They focus in on how great of a piece of technology something is, how awesome their service is, how much it fits a specific niche or need and that's not important. What's important is, do you have somebody who's willing to buy because it will help solve one of their problems?
Kevin W. Grossman: It gets really difficult to sell when you are so focused on only features and functionality. Again, I come from the enterprise software space too, so I know that if you get caught in those weeds it gets really difficult to sell because it becomes a commodity in that sense. Especially when you are in a crowded space like HR and recruiting technology that I am quite familiar with for nearly 18 years.
Mario Martinez Jr: Yeah.
Kevin W. Grossman: You know that more than anything but what also is key, too Mario, is the relationships that you develop with your customers, with those individuals, those advisers, strategic partners to become those advisers and strategic partners when you're presenting to the seat level execs and other champions and decision makers, right? What do you recommend it that regard? How do you get that relationship solidified?

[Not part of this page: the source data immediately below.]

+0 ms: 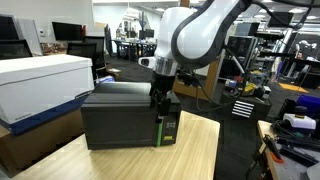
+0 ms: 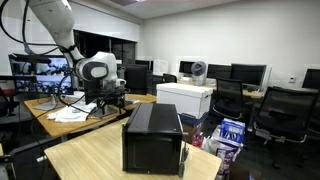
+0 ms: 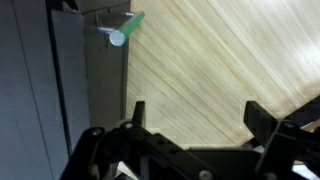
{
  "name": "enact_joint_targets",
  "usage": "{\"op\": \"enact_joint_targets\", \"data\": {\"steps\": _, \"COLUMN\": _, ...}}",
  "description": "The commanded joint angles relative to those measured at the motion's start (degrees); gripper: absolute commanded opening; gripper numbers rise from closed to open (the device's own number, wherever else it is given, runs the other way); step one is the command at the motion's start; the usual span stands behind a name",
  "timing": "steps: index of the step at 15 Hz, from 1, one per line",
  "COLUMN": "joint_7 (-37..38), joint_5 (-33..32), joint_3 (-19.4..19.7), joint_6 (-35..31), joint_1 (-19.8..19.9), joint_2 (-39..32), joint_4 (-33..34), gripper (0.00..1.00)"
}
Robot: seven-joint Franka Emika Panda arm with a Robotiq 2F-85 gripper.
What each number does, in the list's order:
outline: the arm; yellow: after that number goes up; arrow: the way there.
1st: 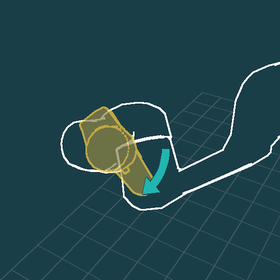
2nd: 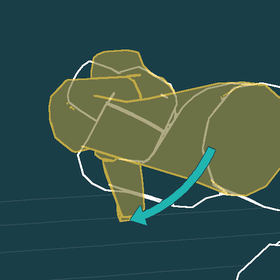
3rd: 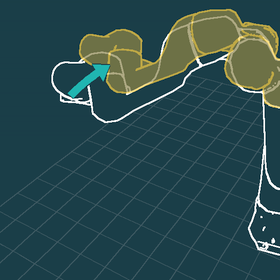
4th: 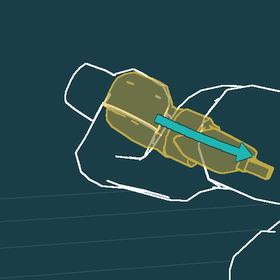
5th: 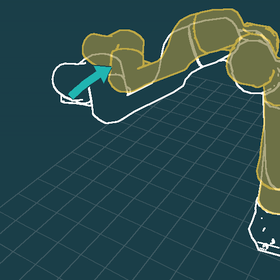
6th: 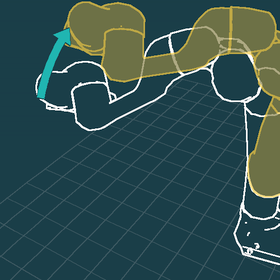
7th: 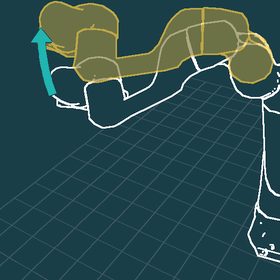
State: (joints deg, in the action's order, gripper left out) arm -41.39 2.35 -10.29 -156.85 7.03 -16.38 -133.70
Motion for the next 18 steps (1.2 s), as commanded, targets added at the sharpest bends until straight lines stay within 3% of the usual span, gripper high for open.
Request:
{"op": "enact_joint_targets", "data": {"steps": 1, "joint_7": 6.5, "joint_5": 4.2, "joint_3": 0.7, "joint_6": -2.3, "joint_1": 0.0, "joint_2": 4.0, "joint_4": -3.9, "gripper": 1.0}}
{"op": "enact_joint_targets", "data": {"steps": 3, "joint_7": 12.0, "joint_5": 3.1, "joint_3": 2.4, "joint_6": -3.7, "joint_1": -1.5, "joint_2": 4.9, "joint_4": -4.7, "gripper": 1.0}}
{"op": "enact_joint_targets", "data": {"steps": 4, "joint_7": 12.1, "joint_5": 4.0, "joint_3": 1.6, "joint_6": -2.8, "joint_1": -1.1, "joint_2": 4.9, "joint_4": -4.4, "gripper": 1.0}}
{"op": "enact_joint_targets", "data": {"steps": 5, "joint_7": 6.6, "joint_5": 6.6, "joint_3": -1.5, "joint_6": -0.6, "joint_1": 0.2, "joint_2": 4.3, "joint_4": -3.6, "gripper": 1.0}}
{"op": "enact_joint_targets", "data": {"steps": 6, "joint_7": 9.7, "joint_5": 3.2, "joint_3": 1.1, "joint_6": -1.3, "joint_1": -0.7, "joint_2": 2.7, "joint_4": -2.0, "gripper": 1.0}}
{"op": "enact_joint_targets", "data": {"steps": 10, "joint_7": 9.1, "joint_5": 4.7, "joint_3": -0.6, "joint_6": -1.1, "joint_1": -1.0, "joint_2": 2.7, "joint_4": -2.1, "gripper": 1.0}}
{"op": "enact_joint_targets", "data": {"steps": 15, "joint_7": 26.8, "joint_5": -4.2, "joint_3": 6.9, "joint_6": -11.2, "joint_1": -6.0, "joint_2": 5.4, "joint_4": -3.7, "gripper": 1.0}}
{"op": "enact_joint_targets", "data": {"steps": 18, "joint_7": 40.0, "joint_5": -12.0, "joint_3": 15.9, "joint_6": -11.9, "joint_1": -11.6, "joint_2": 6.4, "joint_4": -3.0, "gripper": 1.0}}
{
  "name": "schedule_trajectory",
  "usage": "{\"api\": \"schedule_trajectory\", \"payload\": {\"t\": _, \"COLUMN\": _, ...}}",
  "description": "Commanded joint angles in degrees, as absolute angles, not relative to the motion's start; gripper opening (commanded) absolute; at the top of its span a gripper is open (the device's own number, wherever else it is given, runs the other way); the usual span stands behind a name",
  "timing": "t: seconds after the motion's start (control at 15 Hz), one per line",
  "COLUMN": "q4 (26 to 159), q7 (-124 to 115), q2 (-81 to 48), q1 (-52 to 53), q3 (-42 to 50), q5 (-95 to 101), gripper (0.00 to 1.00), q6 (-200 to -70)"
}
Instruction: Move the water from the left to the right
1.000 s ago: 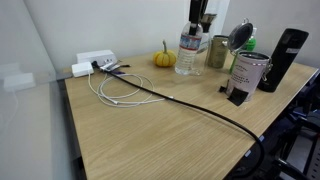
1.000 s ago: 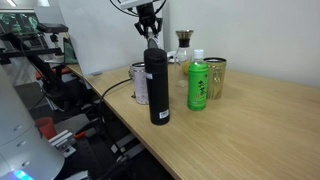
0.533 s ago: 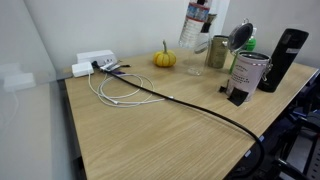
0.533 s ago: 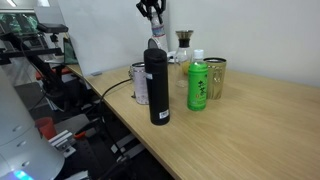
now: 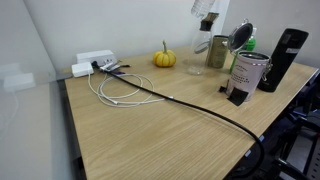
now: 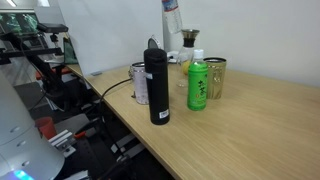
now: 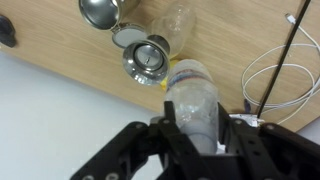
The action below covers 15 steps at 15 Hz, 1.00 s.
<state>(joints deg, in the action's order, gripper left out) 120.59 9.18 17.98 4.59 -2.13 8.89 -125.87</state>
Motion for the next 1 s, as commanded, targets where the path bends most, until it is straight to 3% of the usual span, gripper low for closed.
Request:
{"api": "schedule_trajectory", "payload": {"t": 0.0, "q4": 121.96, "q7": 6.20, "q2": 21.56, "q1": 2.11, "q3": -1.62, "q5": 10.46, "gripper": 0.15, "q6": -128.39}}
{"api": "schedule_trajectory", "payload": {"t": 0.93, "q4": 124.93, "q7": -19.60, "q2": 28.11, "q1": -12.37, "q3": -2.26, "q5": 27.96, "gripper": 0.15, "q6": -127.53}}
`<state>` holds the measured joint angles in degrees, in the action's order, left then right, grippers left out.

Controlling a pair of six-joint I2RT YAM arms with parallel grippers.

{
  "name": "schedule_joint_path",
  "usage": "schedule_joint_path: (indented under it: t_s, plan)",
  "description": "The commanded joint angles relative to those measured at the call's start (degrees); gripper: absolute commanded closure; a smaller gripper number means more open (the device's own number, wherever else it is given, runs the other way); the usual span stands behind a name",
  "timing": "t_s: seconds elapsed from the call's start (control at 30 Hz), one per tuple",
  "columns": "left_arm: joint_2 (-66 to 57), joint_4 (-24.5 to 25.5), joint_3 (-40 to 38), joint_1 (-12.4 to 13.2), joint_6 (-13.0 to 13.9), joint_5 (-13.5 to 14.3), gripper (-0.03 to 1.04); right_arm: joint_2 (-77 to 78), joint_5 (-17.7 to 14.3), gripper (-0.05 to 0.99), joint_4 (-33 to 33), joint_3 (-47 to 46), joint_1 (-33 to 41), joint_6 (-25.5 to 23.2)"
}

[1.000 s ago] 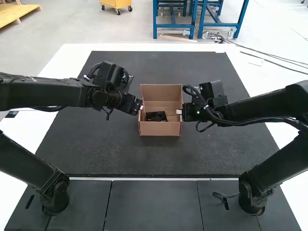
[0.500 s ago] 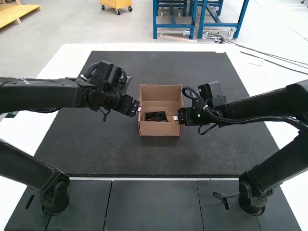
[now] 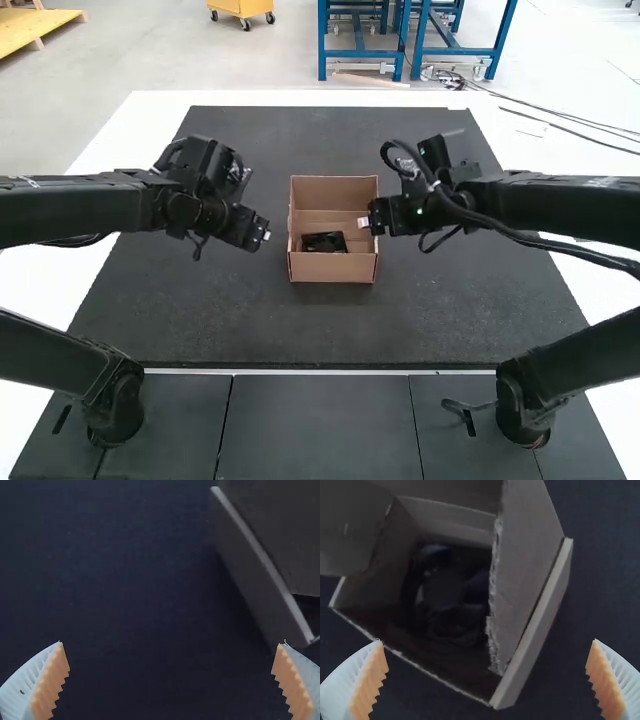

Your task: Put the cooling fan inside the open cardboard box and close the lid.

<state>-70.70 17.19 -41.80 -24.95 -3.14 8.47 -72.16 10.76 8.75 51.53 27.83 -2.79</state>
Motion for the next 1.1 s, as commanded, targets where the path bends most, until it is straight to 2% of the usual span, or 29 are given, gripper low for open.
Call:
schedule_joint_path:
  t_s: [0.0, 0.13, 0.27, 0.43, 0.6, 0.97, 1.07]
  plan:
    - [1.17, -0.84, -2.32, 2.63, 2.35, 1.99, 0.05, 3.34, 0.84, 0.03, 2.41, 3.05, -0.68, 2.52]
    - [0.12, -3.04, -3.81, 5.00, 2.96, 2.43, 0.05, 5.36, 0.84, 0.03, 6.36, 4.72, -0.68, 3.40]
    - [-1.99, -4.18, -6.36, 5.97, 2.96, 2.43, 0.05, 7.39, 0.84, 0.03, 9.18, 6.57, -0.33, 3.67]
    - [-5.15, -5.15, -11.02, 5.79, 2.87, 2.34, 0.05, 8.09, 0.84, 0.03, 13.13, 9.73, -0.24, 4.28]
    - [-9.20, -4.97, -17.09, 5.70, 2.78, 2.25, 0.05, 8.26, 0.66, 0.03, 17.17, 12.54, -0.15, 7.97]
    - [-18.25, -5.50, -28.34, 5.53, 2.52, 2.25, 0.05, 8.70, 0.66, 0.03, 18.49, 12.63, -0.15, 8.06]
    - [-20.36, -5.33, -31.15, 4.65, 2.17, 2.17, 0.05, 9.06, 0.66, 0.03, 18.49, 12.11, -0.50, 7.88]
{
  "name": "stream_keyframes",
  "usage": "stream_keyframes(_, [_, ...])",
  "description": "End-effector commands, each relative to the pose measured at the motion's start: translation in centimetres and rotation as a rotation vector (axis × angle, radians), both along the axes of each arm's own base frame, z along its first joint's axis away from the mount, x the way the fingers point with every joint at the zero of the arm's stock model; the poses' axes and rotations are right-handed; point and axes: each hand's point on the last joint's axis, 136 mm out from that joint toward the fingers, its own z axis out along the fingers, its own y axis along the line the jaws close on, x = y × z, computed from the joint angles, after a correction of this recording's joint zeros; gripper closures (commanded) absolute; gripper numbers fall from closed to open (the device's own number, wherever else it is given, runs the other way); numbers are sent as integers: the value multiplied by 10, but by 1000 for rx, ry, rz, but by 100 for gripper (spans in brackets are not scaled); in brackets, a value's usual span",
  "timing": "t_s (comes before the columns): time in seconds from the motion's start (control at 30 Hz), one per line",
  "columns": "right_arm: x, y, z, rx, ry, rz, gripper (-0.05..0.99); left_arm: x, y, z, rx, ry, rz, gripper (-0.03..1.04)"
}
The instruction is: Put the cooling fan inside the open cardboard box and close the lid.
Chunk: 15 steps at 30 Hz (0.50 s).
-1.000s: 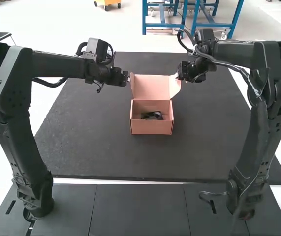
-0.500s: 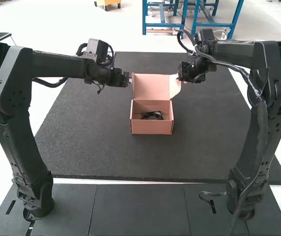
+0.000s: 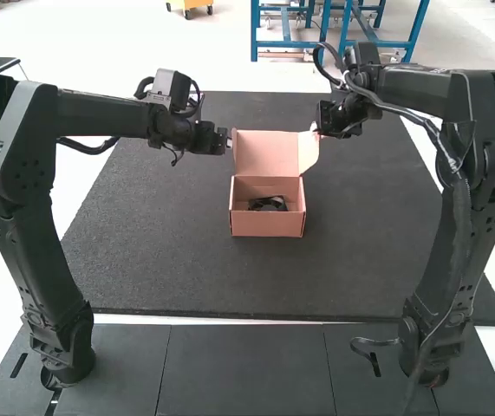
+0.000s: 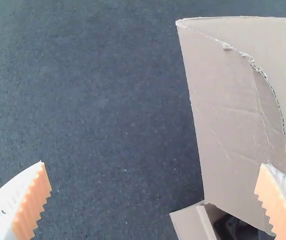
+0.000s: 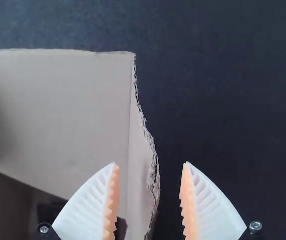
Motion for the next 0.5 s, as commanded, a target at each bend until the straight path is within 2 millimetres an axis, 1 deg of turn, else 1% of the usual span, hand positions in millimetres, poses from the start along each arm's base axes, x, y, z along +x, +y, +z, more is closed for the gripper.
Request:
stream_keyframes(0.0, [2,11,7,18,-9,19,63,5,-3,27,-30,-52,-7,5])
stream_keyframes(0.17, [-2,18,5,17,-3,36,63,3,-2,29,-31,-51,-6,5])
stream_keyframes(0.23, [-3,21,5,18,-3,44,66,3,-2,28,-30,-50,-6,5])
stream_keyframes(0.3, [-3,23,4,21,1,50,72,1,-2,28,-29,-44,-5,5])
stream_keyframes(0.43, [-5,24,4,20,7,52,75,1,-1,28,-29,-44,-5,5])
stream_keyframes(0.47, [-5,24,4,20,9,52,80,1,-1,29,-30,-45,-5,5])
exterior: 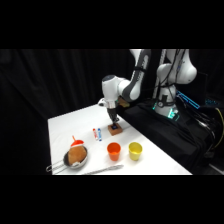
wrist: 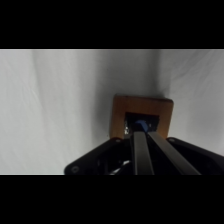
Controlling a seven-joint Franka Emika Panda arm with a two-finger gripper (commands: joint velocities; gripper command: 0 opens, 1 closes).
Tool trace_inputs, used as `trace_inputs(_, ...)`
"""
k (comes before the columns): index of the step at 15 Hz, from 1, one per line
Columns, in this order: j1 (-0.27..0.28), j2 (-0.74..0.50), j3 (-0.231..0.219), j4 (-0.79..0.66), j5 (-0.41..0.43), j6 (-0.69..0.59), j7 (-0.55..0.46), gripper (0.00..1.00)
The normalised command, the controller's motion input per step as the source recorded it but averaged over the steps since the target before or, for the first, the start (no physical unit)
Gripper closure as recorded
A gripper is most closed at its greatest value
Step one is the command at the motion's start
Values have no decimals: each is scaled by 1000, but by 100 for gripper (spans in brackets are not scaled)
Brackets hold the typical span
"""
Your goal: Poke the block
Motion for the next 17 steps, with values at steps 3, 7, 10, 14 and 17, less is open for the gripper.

Mario Martinez Jr: This goes back to this theme that I am speaking on. I remember this was a conversation, I was sitting inside the actual board room of the tenth largest company. It was on the 37th floor of a high rise in San Francisco and it was the tenth largest company in the US, the fortune number ten.
Kevin W. Grossman: Wow.
Mario Martinez Jr: I was sitting with the EVP, CIO, and CTO of this company who was a direct report to the CEO of the fortune ten. He became a very, very good friend of mine so much that he actually came to my wedding. This is probably arguably one of the most powerful IT, the most powerful and strongest influences in IT in corporate America, okay? We were having a discussion because he became one of my mentors and I said to him, you know, "How should people come into, what should people do when they come into your office? What do they need to do to be able to get your attention?" He said, I'm going to paraphrase this, "Mario." He said, "People like me we don't care about bits and bites, that is for somebody way down in the organization to figure that out whether it's going to break our systems and tools or processor procedures. What I want you to do is I want you to come into my office, speaking to me about how you can solve one of my headaches. Before you get to my office, you already know what the headache is, and if you don't you better not be sitting here."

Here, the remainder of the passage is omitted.